A fast local development loop is a blessing. Don’t be a hero and start debugging things on remote clusters during development. The slowness will drive you crazy. A reasonable recipe is this - always setup a local cluster with whatever fancy tool you use, then write a few integration tests against the local cluster and finally start working on coding the feature.
Write small proxy to enable all those integration tests against local cluster also run against the remote larger clusters. So your outer loop for any code change is to deploy and first run those integration tests on the newly upgraded bits. Start the load and other tests only after this.
Every reasonably complex feature on a large distributed system requires tons of experiment. This requires you to setup a remote cluster with a hundred odd machines, deploy your patched bits and test the fundamentals - scale, performance, reliability and cost. Then those bits move to an int environment for some baking time with real world workloads. And each subsequent ring exposes additional workloads. This is your core loop.
Distributed tracing will save your life. A good tool provides a single trace id for a request and shows you the flow across multiple systems participating in serving the request. A typical diagnostic flow looks like this: start with a symptom (e.g., user requests are timing out), identify the machines which served those requests, trace through the logs to find if there are any anomalies, root cause them and mitigate. Without a distributed tracing, you will be stuck in step two.
Capture numerous metrics, but always group them with your mental model of the architecture. Imagine what success and failure looks like at each component boundary.
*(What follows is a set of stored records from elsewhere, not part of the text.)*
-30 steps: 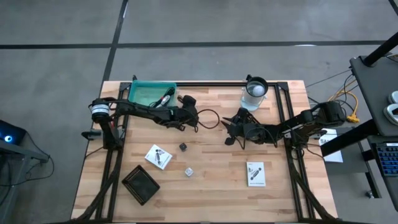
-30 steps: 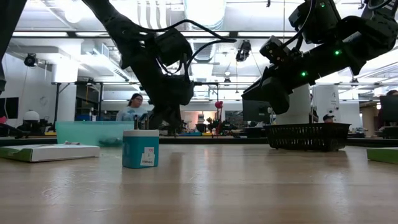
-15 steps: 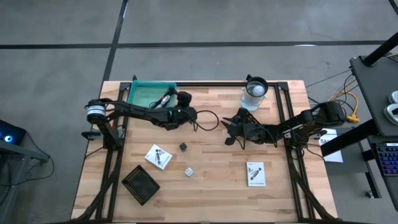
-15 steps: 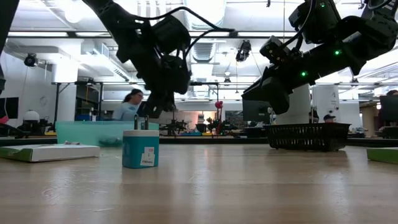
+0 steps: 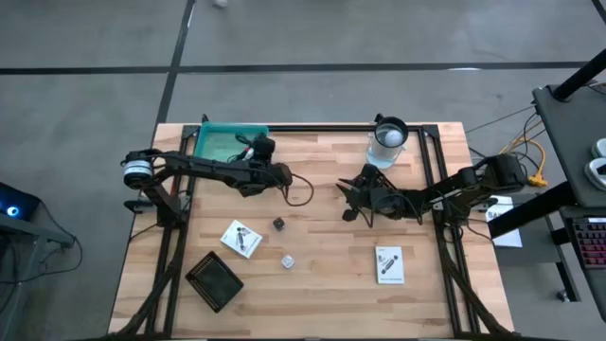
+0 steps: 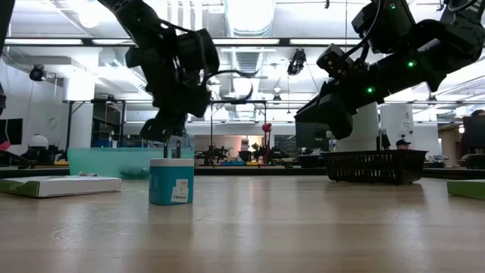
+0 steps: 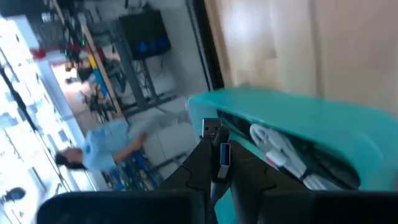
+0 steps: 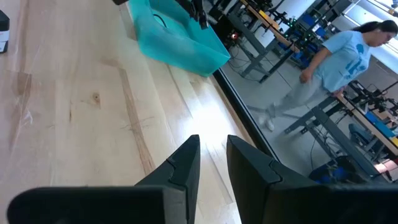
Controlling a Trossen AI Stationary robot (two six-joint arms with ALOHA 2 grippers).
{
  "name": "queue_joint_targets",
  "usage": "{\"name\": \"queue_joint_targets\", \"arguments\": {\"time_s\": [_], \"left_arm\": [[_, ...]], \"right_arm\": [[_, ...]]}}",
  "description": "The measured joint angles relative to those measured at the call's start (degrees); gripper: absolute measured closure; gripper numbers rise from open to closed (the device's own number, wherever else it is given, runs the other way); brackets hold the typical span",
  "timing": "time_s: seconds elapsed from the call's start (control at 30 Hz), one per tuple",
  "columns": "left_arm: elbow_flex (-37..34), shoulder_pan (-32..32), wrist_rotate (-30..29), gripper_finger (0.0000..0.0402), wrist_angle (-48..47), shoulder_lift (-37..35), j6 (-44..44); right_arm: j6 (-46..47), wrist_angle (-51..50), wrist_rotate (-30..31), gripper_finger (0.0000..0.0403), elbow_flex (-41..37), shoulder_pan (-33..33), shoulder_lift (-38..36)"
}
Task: Pick and place items into bin
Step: Put the black charger cable into the green bin, then put the black charger adapter into the top black bin
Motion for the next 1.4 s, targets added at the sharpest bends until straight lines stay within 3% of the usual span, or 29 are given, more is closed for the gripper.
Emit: {"name": "queue_joint_targets", "arguments": {"time_s": [0.23, 0.47, 0.8, 1.07, 1.17, 1.4], "left_arm": [[-1.35, 1.48, -0.60, 0.0381, -6.03, -3.51, -10.15], [-3.32, 2.31, -0.53, 0.0333, -5.92, -5.32, -16.11], [-3.45, 2.41, -0.48, 0.0274, -4.84, -5.32, -16.48], [-3.12, 2.41, 0.41, 0.0263, -0.16, -5.70, -16.45], [-3.13, 2.47, 6.99, 0.0263, 3.55, -6.58, -16.13], [-3.10, 3.14, 42.81, 0.0263, 12.36, -10.52, -9.82]], "right_arm": [[0.00, 0.03, 0.00, 0.0335, 0.00, 0.00, 0.00], [0.00, 0.03, -0.02, 0.0335, 0.00, 0.00, 0.00], [0.00, 0.03, -0.02, 0.0335, 0.00, 0.00, 0.00], [-0.02, 0.03, -0.01, 0.0335, 0.00, 0.00, 0.00], [-0.02, 0.03, -0.01, 0.0335, 0.00, 0.01, 0.00], [-0.17, 0.05, -0.02, 0.0335, 0.00, 0.00, 0.00]]}}
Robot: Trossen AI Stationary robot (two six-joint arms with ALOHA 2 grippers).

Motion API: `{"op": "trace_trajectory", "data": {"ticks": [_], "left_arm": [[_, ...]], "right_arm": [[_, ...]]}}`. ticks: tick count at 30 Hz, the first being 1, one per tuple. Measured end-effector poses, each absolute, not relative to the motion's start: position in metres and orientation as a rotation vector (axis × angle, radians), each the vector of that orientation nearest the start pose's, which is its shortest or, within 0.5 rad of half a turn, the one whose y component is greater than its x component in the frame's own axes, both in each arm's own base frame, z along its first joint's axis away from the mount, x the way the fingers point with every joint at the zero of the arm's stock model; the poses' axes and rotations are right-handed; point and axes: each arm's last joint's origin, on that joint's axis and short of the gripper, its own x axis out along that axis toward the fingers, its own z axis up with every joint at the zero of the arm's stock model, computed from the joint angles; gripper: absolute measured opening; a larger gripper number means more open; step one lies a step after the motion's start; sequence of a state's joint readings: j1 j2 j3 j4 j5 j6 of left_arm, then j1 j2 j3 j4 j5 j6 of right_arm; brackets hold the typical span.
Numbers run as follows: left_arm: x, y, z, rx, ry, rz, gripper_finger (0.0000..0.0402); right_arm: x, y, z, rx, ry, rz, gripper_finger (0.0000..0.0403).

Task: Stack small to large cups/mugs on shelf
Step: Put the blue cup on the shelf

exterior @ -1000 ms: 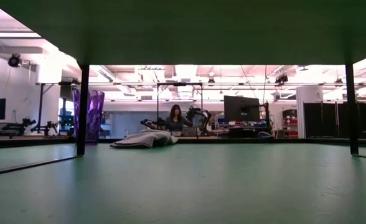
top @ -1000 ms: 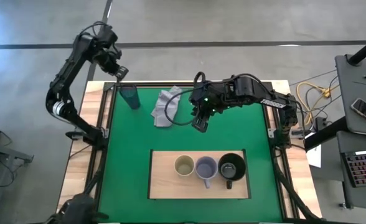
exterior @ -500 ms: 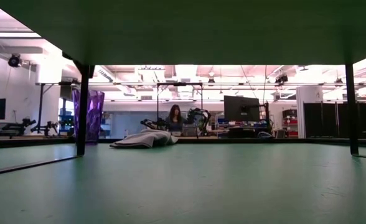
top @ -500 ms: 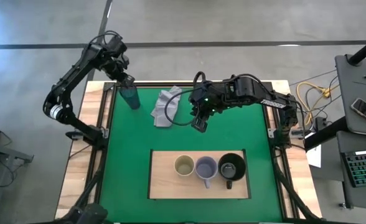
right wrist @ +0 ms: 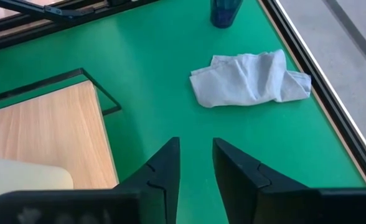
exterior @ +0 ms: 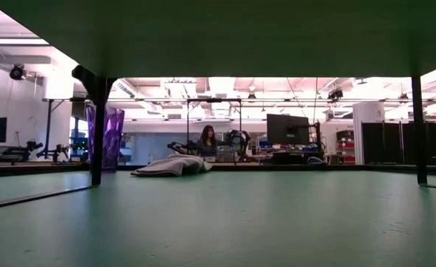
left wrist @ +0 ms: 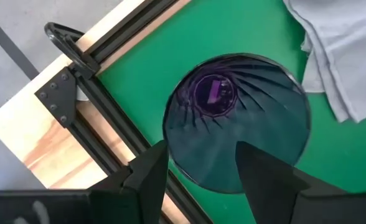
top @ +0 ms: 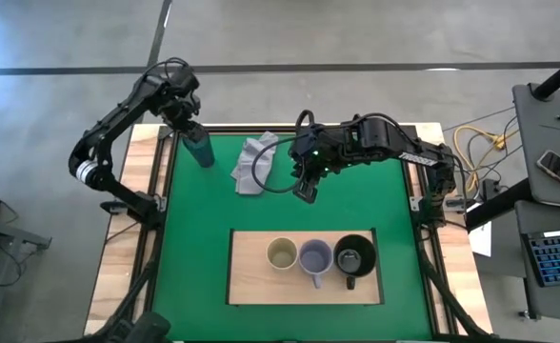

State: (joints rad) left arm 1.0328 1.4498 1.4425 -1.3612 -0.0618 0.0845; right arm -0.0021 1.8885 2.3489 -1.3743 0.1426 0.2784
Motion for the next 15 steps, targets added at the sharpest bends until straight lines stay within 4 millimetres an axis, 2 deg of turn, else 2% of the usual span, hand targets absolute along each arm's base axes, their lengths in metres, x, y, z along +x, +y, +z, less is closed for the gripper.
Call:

Add a handful metrics to measure both. Most of the slicing/dicing of metrics will be find patterns and correlations. E.g., an increase in latency may correlate with threadpool block time etc. So a second pivot on metrics must be around the resources - cpu, memory, disk, network etc. Many times failures revolve around the shared resource.
What are the axes of evolution of the platform? The answer depends on where your team stands. The end goal of a business is never to keep creating platform unless you’re in the developer tooling/services industry. For consumer or enterprises the value add at top of funnel is an end user scenario. These apps are your customers. They will drive your backlog. A second source will be the focus on fundamentals. Inevitably every system desires to be highly performant with as little cost as possible. So from time to time you will focus on the resource usage and attempt to trim by adopting modern solutions.
It is extremely critical to have a holistic view of the future for your product. In absence of this, each customer will pull you in their direction and the product will spread too thin. This is one of the root causes of death by configuration parameters. A multitude of customization will hurt your support load.
Don’t be too generous to cross the platform/application boundaries. Unnecessary complexity creeps in when application responsibilities get pulled into the platform territory with bogus explanations such as code reuse. E.g., if you write those alerts that your customer is supposed to write, you are eternally screwed. Days and weeks are spent on hand holding the customers, reverting their bad data pushes and this will break your engineers. Instead enable the applications by exposing control plane operations if needed. Make it self serve.
In my little experience, there is a large gap between the green pastures of academia flourishing with exotic techniques and the ground reality with day to day struggles of detecting, diagnosing and troubleshooting errors, or rolling up your sleeves and doing infra/sysadmin work to keep the systems alive. All of that said a magical feeling dawns when you see your code scale up to hundreds of thousand requests. It may be worth something!